Regimens

Regimens are training algorithms. At its core, a training algorithm is responsible for setting up the environment and the agent and successively calling step on each one, while passing actions and states back and forth as appropriate. q2’s Regimen class implements this basic funtionality and provides hooks for you to customize any other behaviour as desired.

Run:

q2 generate regimen my_regimen

to generate a new regimen from template, then fill in the implementations of whichever event hooks you need.

class q2.regimens.Regimen
before_training()
after_training()

Called once at the start and end of training respectively.

before_epoch(epoch:int)
after_epoch(epoch:int)

Called before and after each epoch.

before_episode(episode:int)
after_episode(episode:int)

Called before and after each episode.

before_step(step)
after_step(step)

Called before and after each step of the environment and agent.

on_error(step, exception)

Called when an exception occurs. If this method returns True then propagation of the exception is stopped, which can be useful when certain exceptions are expected to occur.

plugins() → List[Plugin]

A list of plugins to be used by your regimen.

log(msg:str)

Add a message to the logging output for the current timestep. This method is implemented by q2 and provided as a convenience, you should not override it with your own implementation.

agent: Agent
env: Environment
sess: tf.Session

The tensorflow session.

objective: Objective
action_space

The action_space of the environment.

observation_space

The observation_space of the environment.
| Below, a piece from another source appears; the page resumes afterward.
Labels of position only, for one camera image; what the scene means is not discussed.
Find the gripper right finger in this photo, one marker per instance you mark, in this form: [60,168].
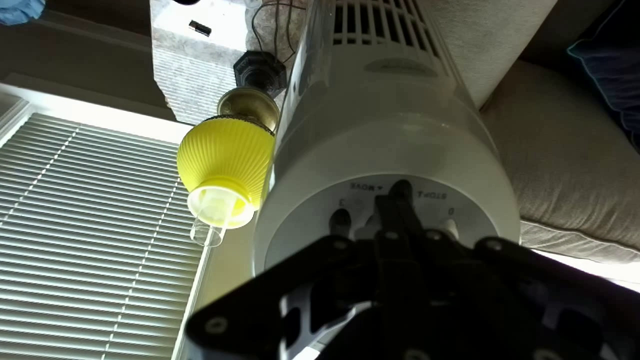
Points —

agent_constructor: Type[Agent]

Callable that constructs a new agent.

env_maker: Maker

Callable that creates a new environment.

Plugins

When implementing your own regimens, you might find that you want to re-use the same morsels of useful behaviour in multiple different regimens. You can achieve this by implementing a Plugin. For example, q2 comes with a DisplayFramerate plugin that lets any regimen display a nice framerate message in the logs without polluting the core logic of the regimen.

The interface of a plugin is identical to that of a Regimen except that each method takes as first argument a Regimen which it can inspect, interact with or modify. Note that the plugin event hooks are always called before the regimen’s hooks, so the regimen always has final say over any state before the next step is run. You should write your plugins to account for the possibility that the regimen itself might change some state before the next event happens.

You can use a plugin by calling adding it to the list returned by regimen.plugins().